The S&P projection has fallen again, now to 960, which is better than a 20% drop from today’s prices.
So that leads to the question of how I personally use the model.
The model is, first and foremost, untimed. Even though I am projecting a bear market, the model remains long. As a fundamental-technical hybrid model, the only purpose is to beat the S&P500 by a significant enough margin that there is little purpose to actually trying to weave in and out between long and short positions. That said, there are some features of how I am using the model that will show how I plan to use a bear market to my advantage. So, here is how I am using this model with my own funds.
1) I only buy a stock when it is listed as a buy. Buys are at a point of maximum positive money flow in their industry and maximum fundamental characteristics for the stock.
2) All buys and sells are set as a limit order on yesterday’s closing price. I do not chase a stock. If it misses, I’ll catch it the next time it wobbles into a good buy point.
3) Once fully loaded, I will rotate through ten stocks, with an initial investment as exactly ten percent of the last maximum value of the portfolio.
Number 3, as I use it, requires a margin account. If I did not have a margin account, I’d simply use the remaining funds on my tenth position and call it a day. But a margin account could take advantage of a bear market with very little risk.
Imagine if an account started with 100,000 dollars. Each position would have 10,000 apiece. If the account rose to 110,000 dollars each new position would have 11,000 apiece.
If the market then fell so that my account only had 100,000 dollars again, I would still invest 11,000 in each new position.
That would give a slight margin over time, so that I would be slightly more than 100% invested around the bottom of a bear market, and no more than 100% invested at the top of a bull. Since the model rotates rather slowly through each position the total account would not itself be very margined. A 10% margin on one stock out of ten is only about 1% margined on the total account.
While conservative, I don’t have to do much more than that anyway. Beating the S&P by 30% is the target for the model. That’s extremely ambitious as it is. An ordinary investor doesn’t use margin, and in fact the model does not require it.
That said, the performance numbers I show for returns will NEVER reflect any margin. If a stock earned 30% with 10% margin I would not report 33% gain, but only the non-margined 30%.

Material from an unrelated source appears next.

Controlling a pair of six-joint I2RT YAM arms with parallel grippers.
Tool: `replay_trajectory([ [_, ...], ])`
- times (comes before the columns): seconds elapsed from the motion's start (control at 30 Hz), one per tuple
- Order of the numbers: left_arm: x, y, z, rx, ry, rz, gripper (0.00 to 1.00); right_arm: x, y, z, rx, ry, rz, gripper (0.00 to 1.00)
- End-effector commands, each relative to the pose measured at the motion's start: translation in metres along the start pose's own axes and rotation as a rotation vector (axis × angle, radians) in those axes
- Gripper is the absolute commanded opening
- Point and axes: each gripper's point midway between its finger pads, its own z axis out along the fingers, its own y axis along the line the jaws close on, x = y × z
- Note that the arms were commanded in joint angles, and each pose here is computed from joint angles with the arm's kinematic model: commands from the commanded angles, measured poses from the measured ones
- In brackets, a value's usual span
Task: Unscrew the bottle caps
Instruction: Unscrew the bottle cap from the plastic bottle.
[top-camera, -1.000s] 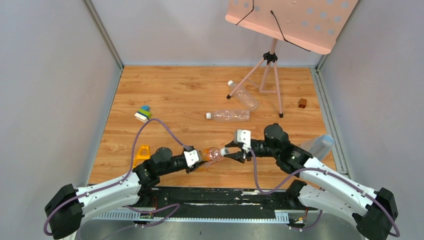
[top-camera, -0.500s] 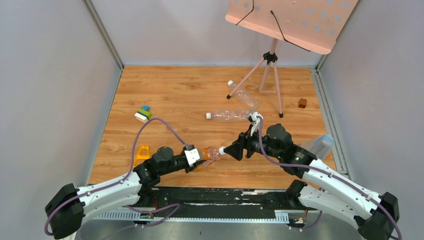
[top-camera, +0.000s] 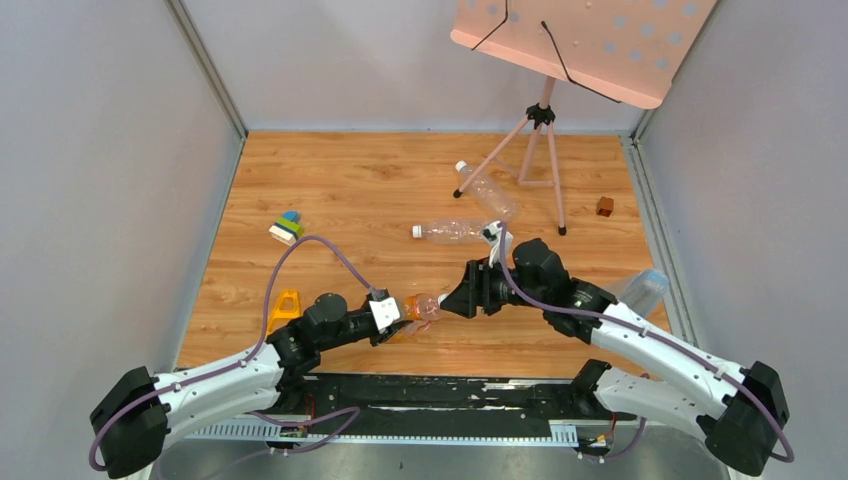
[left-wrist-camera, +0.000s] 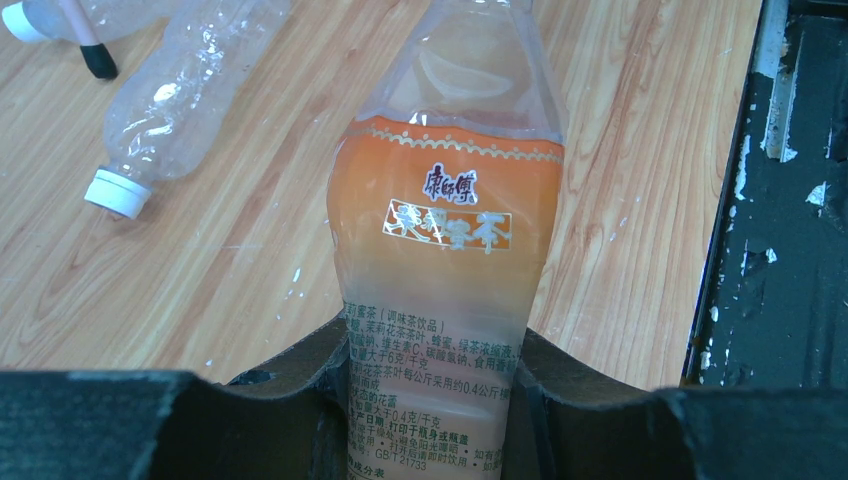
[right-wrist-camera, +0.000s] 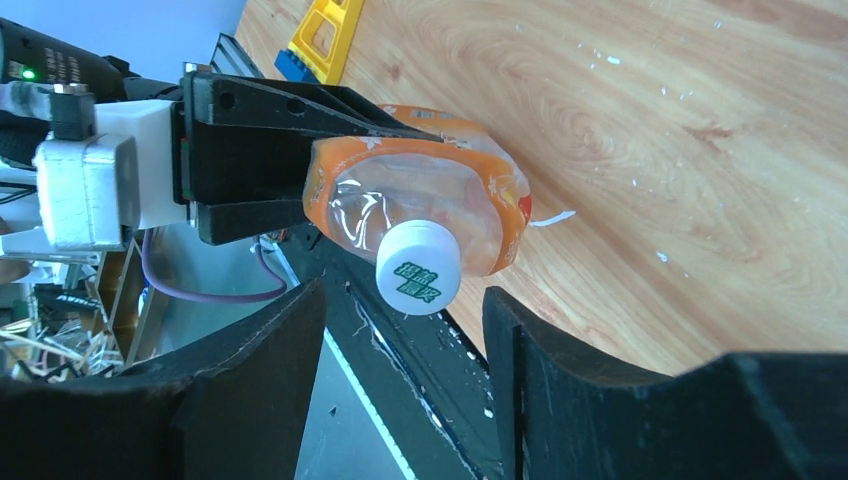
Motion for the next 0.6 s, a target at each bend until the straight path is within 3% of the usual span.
replay_trajectory([
  [0.0,-0.015,0.006,0.002,-0.02,-0.044,-0.003,0.0,-0.016,0.021,0.006,-0.067,-0.014,0.018,0.57],
  [0.07,-0.015,0.006,0.002,-0.019,-0.044,-0.003,0.0,-0.015,0.02,0.009,-0.068,0.0,0.009,0.47],
  [0.17,-0.016,0.005,0.002,-0.017,-0.046,-0.003,0.0,-0.013,0.02,0.008,-0.078,0.009,-0.033,0.16],
  [0.23,-0.016,0.006,0.002,-0.018,-0.045,-0.002,0.0,-0.012,0.019,0.007,-0.09,0.006,-0.103,0.02],
  [0.5,-0.015,0.004,0.003,-0.006,-0.043,-0.002,0.0,-0.008,0.033,0.004,-0.326,-0.053,-0.715,0.02],
  [0.57,-0.015,0.004,0.003,-0.008,-0.041,-0.002,0.0,-0.017,0.032,0.007,-0.312,-0.092,-0.779,0.03],
])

As it stands the model is still in beta testing. I am using real money in a real account. I have back-tested the technicals and tested the fundamentals in real time – but I have NOT tested them together. The test of this hybrid approach is being done live – right now – in these notes that I am sending. I feel confident about the prospects, but this remains only a test at present.
Tim
On an aside -- the technical aspects of this model are what I am testing on the sector adaptations to the IWM Robot in the Algo forum.